§ What you need to do
Please output exactly the lines below, starting at the line that has "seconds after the" and ending at the line that has "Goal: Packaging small", both included; leave out all pictures and include nothing else.

━━ Given material ━━

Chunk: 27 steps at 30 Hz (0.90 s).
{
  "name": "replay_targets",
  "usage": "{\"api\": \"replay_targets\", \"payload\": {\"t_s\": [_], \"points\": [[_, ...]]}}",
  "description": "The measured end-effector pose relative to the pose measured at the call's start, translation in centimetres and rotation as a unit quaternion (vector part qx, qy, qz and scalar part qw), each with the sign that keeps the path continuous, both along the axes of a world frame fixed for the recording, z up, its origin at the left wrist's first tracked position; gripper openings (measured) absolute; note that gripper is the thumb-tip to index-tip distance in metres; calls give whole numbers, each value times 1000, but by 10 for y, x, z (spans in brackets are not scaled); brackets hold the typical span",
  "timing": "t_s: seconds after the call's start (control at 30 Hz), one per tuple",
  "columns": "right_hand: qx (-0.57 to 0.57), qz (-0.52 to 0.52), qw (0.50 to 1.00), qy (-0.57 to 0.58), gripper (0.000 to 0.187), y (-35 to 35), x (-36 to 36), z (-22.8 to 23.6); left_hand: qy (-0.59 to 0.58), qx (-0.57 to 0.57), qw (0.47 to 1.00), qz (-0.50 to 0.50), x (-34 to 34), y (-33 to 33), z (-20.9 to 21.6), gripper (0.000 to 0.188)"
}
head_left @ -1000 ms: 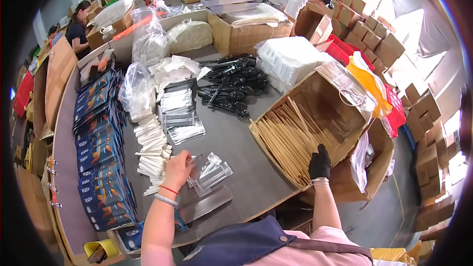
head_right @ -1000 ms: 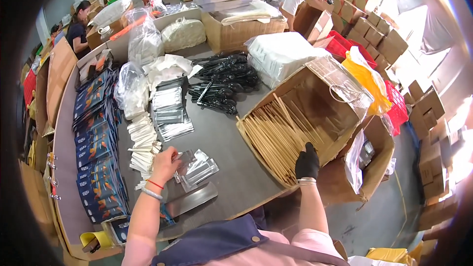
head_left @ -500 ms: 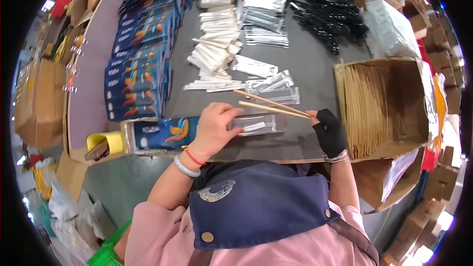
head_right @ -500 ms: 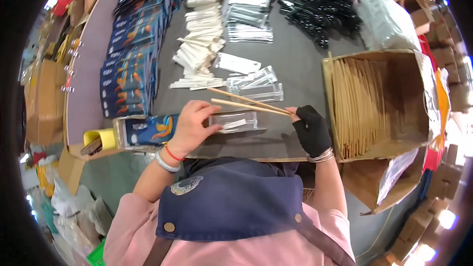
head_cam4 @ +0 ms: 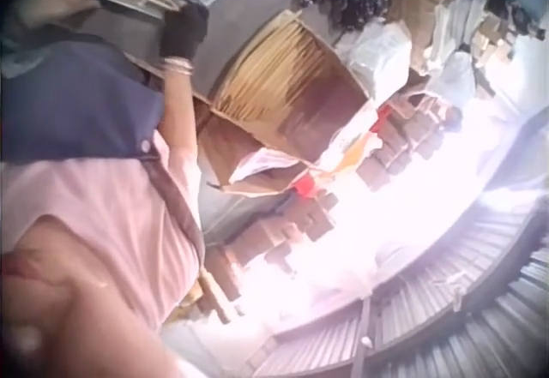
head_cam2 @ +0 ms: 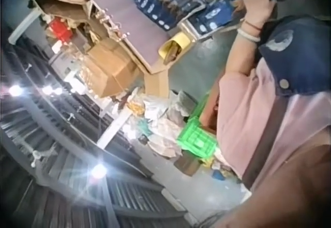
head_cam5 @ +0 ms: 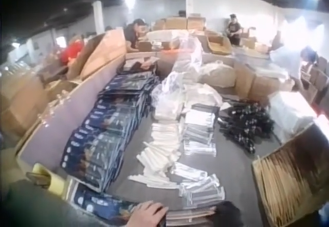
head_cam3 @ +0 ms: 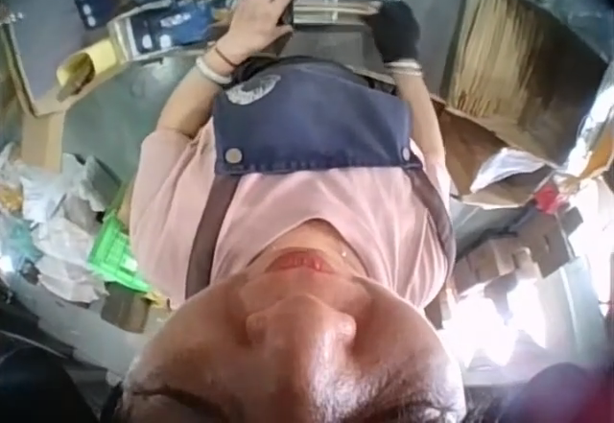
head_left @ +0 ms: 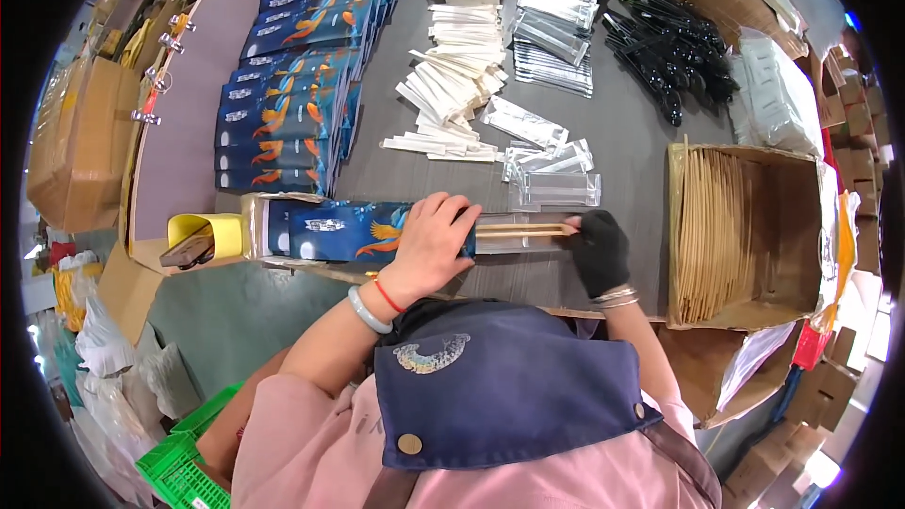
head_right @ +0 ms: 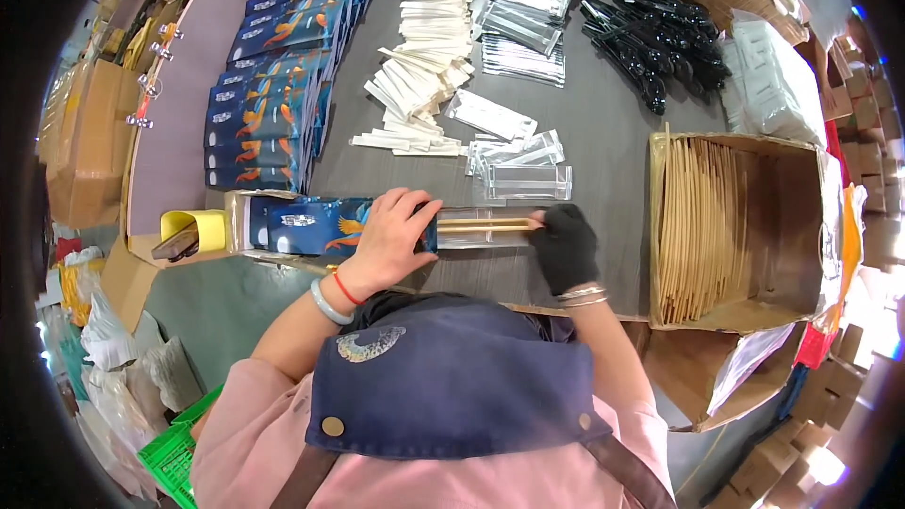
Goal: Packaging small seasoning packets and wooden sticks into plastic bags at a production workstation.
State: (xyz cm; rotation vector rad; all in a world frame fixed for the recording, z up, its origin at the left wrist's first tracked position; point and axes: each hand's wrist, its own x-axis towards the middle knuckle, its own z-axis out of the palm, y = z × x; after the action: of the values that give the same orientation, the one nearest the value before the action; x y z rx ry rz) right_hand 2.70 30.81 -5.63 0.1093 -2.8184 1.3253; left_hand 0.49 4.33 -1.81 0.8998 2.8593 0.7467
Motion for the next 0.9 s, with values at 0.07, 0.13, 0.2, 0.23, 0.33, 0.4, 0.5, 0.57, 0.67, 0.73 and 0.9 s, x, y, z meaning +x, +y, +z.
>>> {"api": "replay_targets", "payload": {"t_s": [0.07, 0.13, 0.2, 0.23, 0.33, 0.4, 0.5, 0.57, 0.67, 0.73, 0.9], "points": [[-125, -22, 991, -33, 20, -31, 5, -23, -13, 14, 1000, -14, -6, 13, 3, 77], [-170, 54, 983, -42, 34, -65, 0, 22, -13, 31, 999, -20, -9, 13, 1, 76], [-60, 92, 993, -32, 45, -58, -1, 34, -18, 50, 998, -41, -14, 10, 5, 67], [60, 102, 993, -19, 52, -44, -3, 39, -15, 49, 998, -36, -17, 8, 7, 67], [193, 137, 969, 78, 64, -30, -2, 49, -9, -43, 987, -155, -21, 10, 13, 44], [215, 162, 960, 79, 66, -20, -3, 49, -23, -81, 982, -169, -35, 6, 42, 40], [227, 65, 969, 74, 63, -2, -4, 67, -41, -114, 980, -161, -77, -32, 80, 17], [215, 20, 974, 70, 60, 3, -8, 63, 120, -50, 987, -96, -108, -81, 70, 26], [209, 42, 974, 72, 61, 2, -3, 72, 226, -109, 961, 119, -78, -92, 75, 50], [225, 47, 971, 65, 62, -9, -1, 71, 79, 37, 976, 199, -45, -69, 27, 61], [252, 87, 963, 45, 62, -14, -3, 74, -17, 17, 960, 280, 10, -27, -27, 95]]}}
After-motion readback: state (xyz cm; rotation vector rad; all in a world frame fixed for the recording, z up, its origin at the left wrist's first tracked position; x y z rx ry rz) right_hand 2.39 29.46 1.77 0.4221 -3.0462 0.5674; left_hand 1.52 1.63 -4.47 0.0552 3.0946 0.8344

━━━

§ Exercise response
  "timing": "t_s: seconds after the call's start (control at 30 Hz), one per tuple",
  "columns": "right_hand: qx (-0.57 to 0.57), qz (-0.52 to 0.52), qw (0.50 to 1.00), qy (-0.57 to 0.58), gripper (0.000 to 0.187), y (-35 to 35), x (-36 to 36), z (-22.8 to 23.6); left_hand: qy (-0.59 to 0.58), qx (-0.57 to 0.57), qw (0.47 to 1.00), qz (-0.50 to 0.50), x (-34 to 34), y (-33 to 33), z (-20.9 to 21.6), gripper (0.000 to 0.188)"
}
head_left @ -1000 ms: 
head_right @ -1000 ms: 
head_left @ -500 ms: 
head_right @ -500 ms: 
head_cam4 @ +0 ms: 
head_cam2 @ +0 ms: 
head_cam5 @ +0 ms: 
head_cam3 @ +0 ms: 
head_left @ +0 ms: 
head_right @ +0 ms: 
Goal: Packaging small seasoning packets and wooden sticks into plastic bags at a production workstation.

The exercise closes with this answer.